# CKS presents… King & Queen of the Wave 2010



## ckspaddler (Sep 25, 2008)

Hey everyone, just wanted to let you know this event is rescheduled for *July the 25th.*

Feel free to give us a shout if you have any questions!


----------



## ckspaddler (Sep 25, 2008)

Be sure to check out our webpage for details!


----------



## ckspaddler (Sep 25, 2008)

*Lil play and surf sess in BV at the boatramp feature.*

The features down here are super friendly, and will be perfect for a beginner/amateur event.


----------



## ckspaddler (Sep 25, 2008)

The water has been holding steady and the park is good to go for the King and Queen of the Wave event this weekend. It's going to be a great weekend with the Collegiate Peaks Music Fest and then the kayaking event.

We'll see ya out here!


----------



## Mmcquillen (Jul 14, 2009)

In terms of the freestyle scoring, is the face time surfing only applied if you roll up and stay in the hole because that doesn't look like it would hold and upside down boat?


----------



## ckspaddler (Sep 25, 2008)

The cfs has come up a bit, along with the foam pile. There is a pocket in there you should be able to pull it off. If you get close (+/- a second) and then roll up outta there we'll give you the points. We're not going to as strict as the nationals judges here, we're just looking to pull off a fun event for everyone. 

Some other questions we've had from people:

*Do you have to be in a slalom boat for the slalom race-*
Nope, you can be in whatever boat you want to be.

*If my kids are racing slalom, can I go down the course with them?*
Absolutely, feel free to guide them and give em a lil bit of coaching along the way.

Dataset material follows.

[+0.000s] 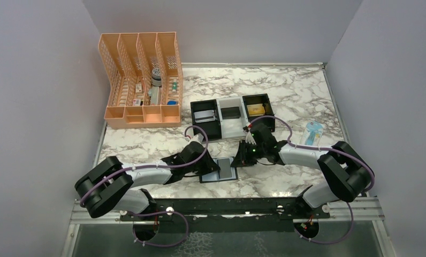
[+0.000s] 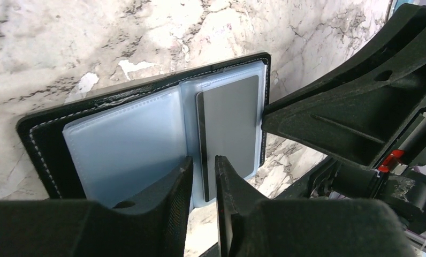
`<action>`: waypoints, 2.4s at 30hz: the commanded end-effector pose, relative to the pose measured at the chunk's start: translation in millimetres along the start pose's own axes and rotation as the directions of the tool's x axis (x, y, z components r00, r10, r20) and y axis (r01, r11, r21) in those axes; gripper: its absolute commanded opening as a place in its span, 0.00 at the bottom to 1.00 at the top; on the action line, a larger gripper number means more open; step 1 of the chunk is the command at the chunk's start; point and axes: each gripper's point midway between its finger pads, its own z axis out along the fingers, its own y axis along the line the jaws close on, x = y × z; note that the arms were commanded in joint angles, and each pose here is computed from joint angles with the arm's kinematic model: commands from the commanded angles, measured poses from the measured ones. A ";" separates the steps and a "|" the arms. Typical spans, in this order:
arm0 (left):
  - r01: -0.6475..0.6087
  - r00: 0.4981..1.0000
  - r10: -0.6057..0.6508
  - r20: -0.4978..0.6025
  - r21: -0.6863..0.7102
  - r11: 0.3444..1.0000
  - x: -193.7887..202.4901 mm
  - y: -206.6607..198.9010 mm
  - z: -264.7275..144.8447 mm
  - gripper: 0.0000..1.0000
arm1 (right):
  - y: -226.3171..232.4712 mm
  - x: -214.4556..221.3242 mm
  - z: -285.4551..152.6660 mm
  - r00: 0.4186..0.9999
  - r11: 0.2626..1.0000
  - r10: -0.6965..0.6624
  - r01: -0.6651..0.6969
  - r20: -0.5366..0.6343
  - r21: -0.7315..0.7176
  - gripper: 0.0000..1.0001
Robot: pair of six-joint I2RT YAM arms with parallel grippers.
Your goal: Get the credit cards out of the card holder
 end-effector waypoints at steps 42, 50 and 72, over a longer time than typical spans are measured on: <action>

*Can I borrow a boat from CKS to do the comp?* 
CKS can do a cheap rental fee, but you must be a Class II paddler with a solid roll. Inquire about this for more details.

*What if I want to SUP board this?*
Go for it, but watch out in the King and Queen of the Wave event- you'll be an easy target!

*Is there safety for this event?*
You bet, we'll have a safety duckey w/ ropes and kayakers helping out.


----------



## ckspaddler (Sep 25, 2008)

We could use a few volunteers to be a safety boater(s) and throw bagger(s). If you are interested shoot a PM our way. We can give some pizza and a beer from the Eddyline Brewery, also you can compete for free. 

We need 5 max. Thanks!


----------